Sentenza Predieri, le parti offese: “Dimostrati tutti i fatti, sono di una portata devastante”
Avvocati Liso e Paradisi: "Condanna solo per abusi sessuali, ma riconoscendo riduzione in schiavitù si poteva fare giurisprudenza"
E’ arrivata da un paio di giorni la sentenza che, in primo grado, ha condannato Alessandro Predieri a otto anni e sei mesi di reclusione per gli abusi sessuali nei confronti di Alessia Chiarenza, la sua ex che ha avanzato querela di parte, nell’ambito del procedimento portato avanti in primis dalla famiglia Bertolini di Senigallia.
A prendere la parola, dopo che la difesa di Predieri ha già fatto pervenire le sue dichiarazioni e la sua intenzione di ricorrere in appello, sono ora gli Avvocati Domenico Liso e Roberto Paradisi, legali, rispettivamente, della stessa Chiarenza e della famiglia Bertolini.
“Vogliamo ringraziare il PM Paolo Gubinelli – affermano entrambi i legali – per il grande lavoro svolto.
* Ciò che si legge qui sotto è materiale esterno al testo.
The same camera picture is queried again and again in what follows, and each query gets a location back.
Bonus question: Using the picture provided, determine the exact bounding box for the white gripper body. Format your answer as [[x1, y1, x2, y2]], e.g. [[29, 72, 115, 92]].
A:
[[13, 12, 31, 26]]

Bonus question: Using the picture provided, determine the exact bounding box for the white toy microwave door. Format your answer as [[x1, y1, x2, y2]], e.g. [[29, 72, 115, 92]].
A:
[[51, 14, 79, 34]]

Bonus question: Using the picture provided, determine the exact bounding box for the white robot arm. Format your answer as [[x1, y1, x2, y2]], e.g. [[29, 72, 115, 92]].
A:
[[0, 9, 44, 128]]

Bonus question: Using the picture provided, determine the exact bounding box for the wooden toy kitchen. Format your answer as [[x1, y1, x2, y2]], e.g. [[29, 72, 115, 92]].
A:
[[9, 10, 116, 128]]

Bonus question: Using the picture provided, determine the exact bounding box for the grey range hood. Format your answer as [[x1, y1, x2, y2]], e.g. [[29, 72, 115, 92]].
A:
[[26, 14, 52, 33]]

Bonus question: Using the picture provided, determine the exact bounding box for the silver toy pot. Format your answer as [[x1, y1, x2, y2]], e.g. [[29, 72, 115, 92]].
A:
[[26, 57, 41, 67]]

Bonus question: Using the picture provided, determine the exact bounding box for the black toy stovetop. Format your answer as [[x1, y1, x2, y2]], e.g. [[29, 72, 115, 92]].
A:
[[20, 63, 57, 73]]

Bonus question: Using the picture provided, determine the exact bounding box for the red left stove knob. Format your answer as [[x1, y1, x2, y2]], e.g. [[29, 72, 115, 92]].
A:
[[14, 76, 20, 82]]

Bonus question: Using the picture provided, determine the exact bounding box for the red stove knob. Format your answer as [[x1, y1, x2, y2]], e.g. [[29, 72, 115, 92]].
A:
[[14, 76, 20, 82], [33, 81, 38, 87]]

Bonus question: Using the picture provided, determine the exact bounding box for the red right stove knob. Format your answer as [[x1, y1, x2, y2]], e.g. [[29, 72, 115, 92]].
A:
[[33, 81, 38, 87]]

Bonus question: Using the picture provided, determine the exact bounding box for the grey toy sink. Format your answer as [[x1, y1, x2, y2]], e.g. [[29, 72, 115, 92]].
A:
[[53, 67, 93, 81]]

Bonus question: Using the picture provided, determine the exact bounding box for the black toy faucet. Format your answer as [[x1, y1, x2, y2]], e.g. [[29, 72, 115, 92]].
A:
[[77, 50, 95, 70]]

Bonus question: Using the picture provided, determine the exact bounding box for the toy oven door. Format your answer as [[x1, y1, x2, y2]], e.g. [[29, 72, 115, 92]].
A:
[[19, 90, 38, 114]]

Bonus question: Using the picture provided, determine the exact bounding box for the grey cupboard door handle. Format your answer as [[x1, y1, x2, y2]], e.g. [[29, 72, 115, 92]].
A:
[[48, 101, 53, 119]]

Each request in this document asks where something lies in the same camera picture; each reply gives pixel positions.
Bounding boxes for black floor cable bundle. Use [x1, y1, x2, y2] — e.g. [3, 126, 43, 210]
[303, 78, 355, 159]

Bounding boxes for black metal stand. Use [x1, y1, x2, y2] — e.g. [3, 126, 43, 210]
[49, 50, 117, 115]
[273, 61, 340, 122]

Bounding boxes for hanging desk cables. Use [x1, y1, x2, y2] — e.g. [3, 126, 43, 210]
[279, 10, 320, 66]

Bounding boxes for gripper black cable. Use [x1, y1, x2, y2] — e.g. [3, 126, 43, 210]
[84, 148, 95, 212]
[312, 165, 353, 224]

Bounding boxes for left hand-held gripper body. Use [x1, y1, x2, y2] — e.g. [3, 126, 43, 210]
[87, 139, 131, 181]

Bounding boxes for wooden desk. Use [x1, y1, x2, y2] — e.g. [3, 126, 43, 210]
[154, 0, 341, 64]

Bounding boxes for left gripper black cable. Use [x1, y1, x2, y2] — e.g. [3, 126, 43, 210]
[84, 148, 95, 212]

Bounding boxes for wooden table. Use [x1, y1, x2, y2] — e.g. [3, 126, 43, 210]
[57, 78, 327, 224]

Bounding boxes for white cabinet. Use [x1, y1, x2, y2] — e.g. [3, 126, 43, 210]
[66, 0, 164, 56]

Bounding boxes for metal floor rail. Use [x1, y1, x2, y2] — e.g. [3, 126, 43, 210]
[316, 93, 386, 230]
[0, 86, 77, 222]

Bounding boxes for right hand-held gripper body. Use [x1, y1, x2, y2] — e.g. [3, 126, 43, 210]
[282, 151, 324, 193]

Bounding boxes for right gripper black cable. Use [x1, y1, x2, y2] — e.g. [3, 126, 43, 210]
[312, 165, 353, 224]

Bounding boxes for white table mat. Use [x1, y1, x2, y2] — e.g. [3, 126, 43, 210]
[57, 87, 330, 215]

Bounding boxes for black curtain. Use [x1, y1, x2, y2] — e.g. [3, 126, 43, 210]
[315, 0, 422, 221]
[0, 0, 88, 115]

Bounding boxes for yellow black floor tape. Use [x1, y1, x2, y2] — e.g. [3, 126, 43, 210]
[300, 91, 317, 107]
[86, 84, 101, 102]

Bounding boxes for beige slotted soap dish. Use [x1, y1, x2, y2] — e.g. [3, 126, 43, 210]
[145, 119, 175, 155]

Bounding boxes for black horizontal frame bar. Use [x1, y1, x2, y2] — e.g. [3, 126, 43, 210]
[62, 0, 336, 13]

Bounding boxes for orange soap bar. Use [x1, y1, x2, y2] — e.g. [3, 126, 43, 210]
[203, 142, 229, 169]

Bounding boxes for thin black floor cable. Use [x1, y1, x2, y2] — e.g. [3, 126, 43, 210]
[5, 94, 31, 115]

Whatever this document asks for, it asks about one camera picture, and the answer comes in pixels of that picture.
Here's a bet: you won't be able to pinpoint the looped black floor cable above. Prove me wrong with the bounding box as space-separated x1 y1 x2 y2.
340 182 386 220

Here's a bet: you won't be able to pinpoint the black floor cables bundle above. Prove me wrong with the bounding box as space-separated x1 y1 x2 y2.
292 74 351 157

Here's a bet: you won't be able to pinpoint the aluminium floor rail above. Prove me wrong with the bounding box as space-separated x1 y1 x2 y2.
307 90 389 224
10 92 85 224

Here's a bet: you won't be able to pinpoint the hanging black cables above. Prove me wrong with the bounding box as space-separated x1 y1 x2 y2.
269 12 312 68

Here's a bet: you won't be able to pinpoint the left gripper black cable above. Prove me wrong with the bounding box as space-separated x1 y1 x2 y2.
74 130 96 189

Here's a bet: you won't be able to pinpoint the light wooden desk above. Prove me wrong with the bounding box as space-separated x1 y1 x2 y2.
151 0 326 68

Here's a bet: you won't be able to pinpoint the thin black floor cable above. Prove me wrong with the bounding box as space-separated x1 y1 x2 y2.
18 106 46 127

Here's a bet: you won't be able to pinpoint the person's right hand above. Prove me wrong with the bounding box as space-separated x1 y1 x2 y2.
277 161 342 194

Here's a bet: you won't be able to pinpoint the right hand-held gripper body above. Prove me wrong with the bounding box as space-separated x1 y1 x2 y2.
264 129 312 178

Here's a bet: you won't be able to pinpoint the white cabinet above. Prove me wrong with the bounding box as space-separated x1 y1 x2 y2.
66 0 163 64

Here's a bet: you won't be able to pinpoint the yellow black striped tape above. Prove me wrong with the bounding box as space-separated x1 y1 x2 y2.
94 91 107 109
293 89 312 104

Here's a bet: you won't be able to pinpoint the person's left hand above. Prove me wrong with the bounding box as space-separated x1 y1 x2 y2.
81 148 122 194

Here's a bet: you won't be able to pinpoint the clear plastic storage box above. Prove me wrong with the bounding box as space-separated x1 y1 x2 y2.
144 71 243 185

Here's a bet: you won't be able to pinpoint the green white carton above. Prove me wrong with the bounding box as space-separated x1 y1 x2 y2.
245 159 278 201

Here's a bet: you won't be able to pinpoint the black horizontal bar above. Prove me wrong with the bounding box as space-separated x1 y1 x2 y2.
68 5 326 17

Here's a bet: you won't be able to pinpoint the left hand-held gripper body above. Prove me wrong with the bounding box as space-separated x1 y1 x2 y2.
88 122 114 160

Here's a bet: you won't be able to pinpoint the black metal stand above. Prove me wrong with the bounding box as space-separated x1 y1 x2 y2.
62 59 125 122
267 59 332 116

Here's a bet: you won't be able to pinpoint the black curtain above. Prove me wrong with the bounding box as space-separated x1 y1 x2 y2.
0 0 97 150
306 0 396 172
Un percorso, quello intrapreso dal PM, che lo ha portato ad esprimere vera e propria incredulità dopo quello che è stato il momento risolutivo e che ha rivelato senza ombra di dubbio quelli che sono stati fatti devastanti per Alessia, ovvero al termine dell’incidente probatorio, che ha impegnato per ore la ragazza, quando si è trovata sotto il fuoco di fila delle domande delle varie parti in causa”.
In quella occasione, la giovane di Senigallia aveva raccontato tutta la sua relazione con l’imputato e tutto ciò che le era accaduto: “Nei suoi confronti c’è stato un letterale saccheggio. – afferma Liso – E’ stata saccheggiata la sua vita: Alessia è stata sottoposta al divieto di avere relazioni con sorella e amiche, spogliata del suo guardaroba, privata del suo telefono, soprattutto abusata sessualmente in circostanze estreme. L’entità di questa sentenza, che oltre alla detenzione prevede l’interdizione perpetua dai pubblici uffici e un risarcimento pecuniario alla giovane, il cui acconto è fissato in trentamila euro, ci dice che tutti i fatti sono stati adeguatamente confermati”.
“Tutte le circostanze contestate nei confronti di tutte e tre le ragazze sono state di noi provate. – prosegue Paradisi – Non solo verso Alessia Chiarenza, ma anche verso un’altra ragazza di Fano e verso Jessica Bertolini, divenuta poi moglie di Alessandro Predieri. Tutto è stato dimostrato chiaramente e precisamente, ma se non si è arrivati a poter incasellare gli addebiti nel reato di riduzione in schiavitù è perchè in questa storia ci sono delle mancanze.
E’ mancata la prova principe, dato che da parte di Jessica Bertolini non si è levata alcuna accusa a suo marito. E’ mancata la querela di parte della ragazza di Fano, che aveva raccontato gli stessi tipi di abusi alla Polizia e poi non ha portato le sue istanze davanti al giudice. E’ mancata l’interpretazione, che sarebbe stata coraggiosa ma coerente, da parte della Corte, che non ha ‘fatto giurisprudenza’, come avevamo invece richiesto, inquadrando tutti i fatti nel reato di riduzione in schiavitù, che non è stato riconosciuto. Sarebbe stata l’occasione per dare anche ad altre donne l’opportunità di essere salvate da relazioni malate a cui esse non riescono a dire basta.“
“Ma all’interno della condanna per violenza sessuale sono rientrate tutte le circostanze da noi provate: tutte quelle cose sono accadute. Non possiamo perciò non dire che giustizia è stata fatta, – conclude Paradisi – ma dalle motivazioni della sentenza, che saranno rese pubbliche entro 90 giorni, mi aspetto che, soprattutto, emerga la restituzione dell’onore alla famiglia Bertolini, ai genitori di Jessica, Marco e Sandra, che durante questi mesi sono stati infangati“.
Allegati
Aggiornamento rispetto al contenuto: con sentenza della Corte di Assise di Ancona del giorno 20/12/2018, il sig. Alessandro Predieri è stato assolto o comunque prosciolto da ogni accusa, eccezion fatta per un capo di imputazione relativo alla violenza sessuale, per il quale è stato condannato con medesima sentenza ad anni 8 e mesi 6 e ad il risarcimento in favore della parte civile costituita. La difesa dell’imputato, respingendo ogni accusa, ha impugnato la sentenza.